Military readiness 'one of the things that keeps me awake at night,' says Canada's top soldier

Chief of Defence Staff Gen. Wayne Eyre says that while Russia's naked aggression in Ukraine has given NATO new energy, he's concerned about the Canadian Armed Forces' state of readiness if Canada is drawn into a wider war.

'The world is getting more dangerous every day and we need to be ready for it,' said Gen. Wayne Eyre

Chief of Defence Staff, Gen. Wayne Eyre, said Russian president Vladimir Putin's recklessness has made the world a much more dangerous place and the Canadian Armed forces needs to modernize. (Adrian Wyld/The Canadian Press)

Chief of Defence Staff Gen. Wayne Eyre says that while Russia's naked aggression in Ukraine has given NATO new energy, he's concerned about the Canadian Armed Forces' state of readiness if Canada is ever drawn into a wider conflict.

"That is one of the things that keeps me awake at night," Eyre said Thursday. "As we re-constitute the Force for the future, the future is here now. So how do we ensure we're ready to fight tonight?"
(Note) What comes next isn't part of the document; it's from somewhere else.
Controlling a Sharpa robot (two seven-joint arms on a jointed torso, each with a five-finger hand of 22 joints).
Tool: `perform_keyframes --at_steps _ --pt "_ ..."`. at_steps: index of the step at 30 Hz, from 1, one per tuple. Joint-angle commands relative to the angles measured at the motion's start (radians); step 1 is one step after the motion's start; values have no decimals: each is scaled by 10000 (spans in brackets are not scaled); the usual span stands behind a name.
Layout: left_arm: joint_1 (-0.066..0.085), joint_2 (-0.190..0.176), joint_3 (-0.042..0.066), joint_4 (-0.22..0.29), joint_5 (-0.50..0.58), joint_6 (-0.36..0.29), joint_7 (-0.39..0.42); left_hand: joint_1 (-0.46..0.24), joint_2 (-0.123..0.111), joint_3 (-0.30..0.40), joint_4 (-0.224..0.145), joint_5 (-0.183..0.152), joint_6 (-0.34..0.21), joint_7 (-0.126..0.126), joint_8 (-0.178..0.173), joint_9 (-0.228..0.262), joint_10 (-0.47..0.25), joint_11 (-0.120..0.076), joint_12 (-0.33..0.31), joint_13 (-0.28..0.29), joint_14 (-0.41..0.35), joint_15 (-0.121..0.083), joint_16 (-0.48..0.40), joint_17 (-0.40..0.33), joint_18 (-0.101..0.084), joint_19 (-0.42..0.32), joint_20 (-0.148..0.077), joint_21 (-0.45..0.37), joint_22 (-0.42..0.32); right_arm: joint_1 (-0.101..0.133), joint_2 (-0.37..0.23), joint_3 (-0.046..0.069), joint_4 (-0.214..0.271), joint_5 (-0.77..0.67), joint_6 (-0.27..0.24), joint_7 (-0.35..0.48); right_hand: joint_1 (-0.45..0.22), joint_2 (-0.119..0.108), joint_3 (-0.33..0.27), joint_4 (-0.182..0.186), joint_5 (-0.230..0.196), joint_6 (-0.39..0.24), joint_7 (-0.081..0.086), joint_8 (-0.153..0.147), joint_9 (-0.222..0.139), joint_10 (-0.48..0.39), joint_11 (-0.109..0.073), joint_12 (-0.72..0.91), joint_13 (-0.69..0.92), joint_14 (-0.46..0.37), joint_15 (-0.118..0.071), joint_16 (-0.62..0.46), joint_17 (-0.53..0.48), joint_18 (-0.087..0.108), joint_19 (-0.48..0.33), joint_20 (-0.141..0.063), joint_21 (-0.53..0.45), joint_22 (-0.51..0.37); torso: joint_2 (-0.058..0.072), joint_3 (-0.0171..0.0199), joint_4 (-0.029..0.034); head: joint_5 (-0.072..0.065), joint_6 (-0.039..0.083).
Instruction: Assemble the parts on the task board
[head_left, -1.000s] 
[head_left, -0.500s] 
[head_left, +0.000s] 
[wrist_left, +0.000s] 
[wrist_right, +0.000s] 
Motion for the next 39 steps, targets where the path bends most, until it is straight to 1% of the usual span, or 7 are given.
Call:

Speaking at a defence conference in Ottawa on Thursday, Eyre said, "the world is getting more dangerous every day and we need to be ready for it."

It's been a difficult few years for the Forces and the pandemic pushed the institution "to the limits," he said. 

'More change is on the way'

COVID-19 has exhausted members and recruitment is down. So is entry-level training, which has affected the military's readiness to respond, said Eyre. He said the military is working to fill those gaps and rebuild the force. 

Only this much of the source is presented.